Public Interest Grants Embody Carey Motto of "Doing Good While Doing Well"
Stephanie Malcolm will never forget what she learned about service when the supervising attorney on her internship at the Maryland Disability Law Center took her to a client’s home.
The client, a disabled single mother of four, had gone several days without a visit from a nurse and had fallen behind. The kitchen was a mess, the children were unsupervised, and even the woman’s personal cleanliness was neglected. Malcolm and the attorney – who bought groceries for the family – helped the client take care of the mail and organize her personal affairs. The client had clearly been overwhelmed, and needed the assistance.
Then the attorney went further, offering to bathe the woman, and getting her clean for the first time in days. The experience made Malcolm realize that good lawyering sometimes means more than preparing thoroughly or writing a great brief.
“You can’t simulate those kinds of things,” she said. “It’s important for students to get that experience.”
But many public interest law agencies don’t have the money to pay their interns, so students need financial support to make these opportunities happen. Fortunately for Malcolm, she was the first beneficiary of the Shale D. Stiller
Public Interest Fellowship Endowment, named for the DLA Piper partner, civic activist and UM Carey Law adjunct professor. And in the summer of 2013 more student support will be available under The Hon. Ellen M. Heller
Public Interest Fellowship Endowment, named for the innovative judge, civic activist, and alumna who is married to Stiller.
While Stiller and Heller are giants of Maryland’s legal community and integral members of the UM Carey Law family, funding for the endowments came from a couple who had no connection to the law school.
Erwin Greenberg, a Baltimore-area real estate developer, has known Stiller for more than 50 years. Stiller has been Greenberg’s attorney, friend and confidant. He and his wife, Stephanie, who run a family foundation focusing on poverty, education, and human services in Baltimore, searched for a meaningful, valuable way to honor Stiller. With 2012 being his 50th year as an adjunct professor, and the School looking to deepen its public interest fellowships, Stephanie Greenberg said “the bells went off.”
She was thrilled the gift would not just honor Stiller’s career in the law, but would also support public service law agencies by making it affordable for students to work there.

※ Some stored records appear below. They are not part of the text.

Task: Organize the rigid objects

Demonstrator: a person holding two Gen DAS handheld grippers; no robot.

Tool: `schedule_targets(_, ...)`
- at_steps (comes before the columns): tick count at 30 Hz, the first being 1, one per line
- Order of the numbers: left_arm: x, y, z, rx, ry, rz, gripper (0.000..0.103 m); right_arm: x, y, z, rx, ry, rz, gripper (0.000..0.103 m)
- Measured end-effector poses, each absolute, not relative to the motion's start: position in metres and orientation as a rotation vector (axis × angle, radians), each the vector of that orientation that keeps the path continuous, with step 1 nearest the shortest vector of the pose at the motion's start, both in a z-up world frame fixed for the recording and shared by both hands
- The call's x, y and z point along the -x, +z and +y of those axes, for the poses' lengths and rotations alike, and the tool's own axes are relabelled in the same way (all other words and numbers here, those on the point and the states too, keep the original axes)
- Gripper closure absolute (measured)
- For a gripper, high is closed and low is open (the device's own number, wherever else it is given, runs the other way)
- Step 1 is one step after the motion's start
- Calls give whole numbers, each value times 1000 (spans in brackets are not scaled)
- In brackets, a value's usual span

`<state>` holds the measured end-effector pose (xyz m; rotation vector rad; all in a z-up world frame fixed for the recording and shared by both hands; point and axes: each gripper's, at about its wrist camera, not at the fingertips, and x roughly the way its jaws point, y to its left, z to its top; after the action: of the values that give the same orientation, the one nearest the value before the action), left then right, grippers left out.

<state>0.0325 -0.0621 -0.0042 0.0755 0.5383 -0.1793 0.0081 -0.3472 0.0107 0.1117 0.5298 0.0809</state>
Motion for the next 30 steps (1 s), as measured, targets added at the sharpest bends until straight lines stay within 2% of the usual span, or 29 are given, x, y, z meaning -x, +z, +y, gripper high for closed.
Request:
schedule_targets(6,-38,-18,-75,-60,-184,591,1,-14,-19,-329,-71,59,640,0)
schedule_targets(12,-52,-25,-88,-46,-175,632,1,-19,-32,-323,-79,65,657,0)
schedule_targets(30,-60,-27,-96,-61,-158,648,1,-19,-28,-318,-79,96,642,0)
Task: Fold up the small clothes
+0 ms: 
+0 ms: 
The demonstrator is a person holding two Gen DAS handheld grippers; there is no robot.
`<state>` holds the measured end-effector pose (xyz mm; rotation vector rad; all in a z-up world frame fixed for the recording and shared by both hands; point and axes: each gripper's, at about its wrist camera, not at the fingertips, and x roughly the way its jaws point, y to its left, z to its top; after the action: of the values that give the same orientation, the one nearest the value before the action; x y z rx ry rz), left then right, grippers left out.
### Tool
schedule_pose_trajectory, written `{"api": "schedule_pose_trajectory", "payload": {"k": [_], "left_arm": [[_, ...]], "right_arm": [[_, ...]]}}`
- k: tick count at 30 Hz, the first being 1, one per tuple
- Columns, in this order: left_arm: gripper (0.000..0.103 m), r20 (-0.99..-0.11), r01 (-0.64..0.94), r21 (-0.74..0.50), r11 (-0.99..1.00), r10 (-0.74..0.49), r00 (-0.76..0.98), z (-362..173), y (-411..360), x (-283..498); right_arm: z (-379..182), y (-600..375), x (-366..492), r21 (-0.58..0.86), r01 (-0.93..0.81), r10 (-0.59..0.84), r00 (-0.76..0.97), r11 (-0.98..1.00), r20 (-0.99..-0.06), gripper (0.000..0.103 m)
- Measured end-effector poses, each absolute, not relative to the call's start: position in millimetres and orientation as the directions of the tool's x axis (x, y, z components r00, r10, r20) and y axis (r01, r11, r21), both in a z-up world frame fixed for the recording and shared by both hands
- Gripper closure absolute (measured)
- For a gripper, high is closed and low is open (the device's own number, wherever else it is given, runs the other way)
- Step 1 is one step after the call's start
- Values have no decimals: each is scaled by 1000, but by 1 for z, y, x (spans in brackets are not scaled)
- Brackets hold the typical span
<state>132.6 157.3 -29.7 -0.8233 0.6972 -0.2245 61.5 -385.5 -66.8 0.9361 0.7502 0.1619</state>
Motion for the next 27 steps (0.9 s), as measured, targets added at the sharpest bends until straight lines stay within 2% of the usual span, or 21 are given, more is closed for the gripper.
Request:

But there was still a problem.
“When can we do one for Ellen?” the Greenbergs wondered.
The School helped them establish the fellowship in Heller’s name, and the first student will go to work at a public interest law job under Heller’s name this summer.
“There are no two people who are more deserving,” said Stephanie Greenberg. “We hit the jackpot.”
Heller and Stiller feel the same way about the Greenbergs, whose philanthropy extends beyond spending money to personally working with children at Kennedy Krieger Institute and piloting emergency flights for injured veterans to get better medical care. But as close as they are, the gifts were a complete surprise to Stiller and Heller.
“I got out of my seat and gave a kiss to both of them,” said Stiller, who got the news from Dean Phoebe Haddon with the Greenbergs in the room.
Though his legal career has allowed him to guide people, companies and institutions, Stiller says “every year I learn something new” through teaching. And being around young people keeps him vibrant.
Heller finished her undergraduate and law school education as a mother in her 30s, and appreciates that the fellowships “can open the doors and opportunities to others.” Public interest lawyers have numerous tools at their disposal to help people in need. “I think this is one of the most important roles of the law,” she said.
Each year, the Maryland Public Interest Law Project (MPILP
) provides summer grants for students to work at local non-profits. During the 2012 summer, 32 students received public interest grants.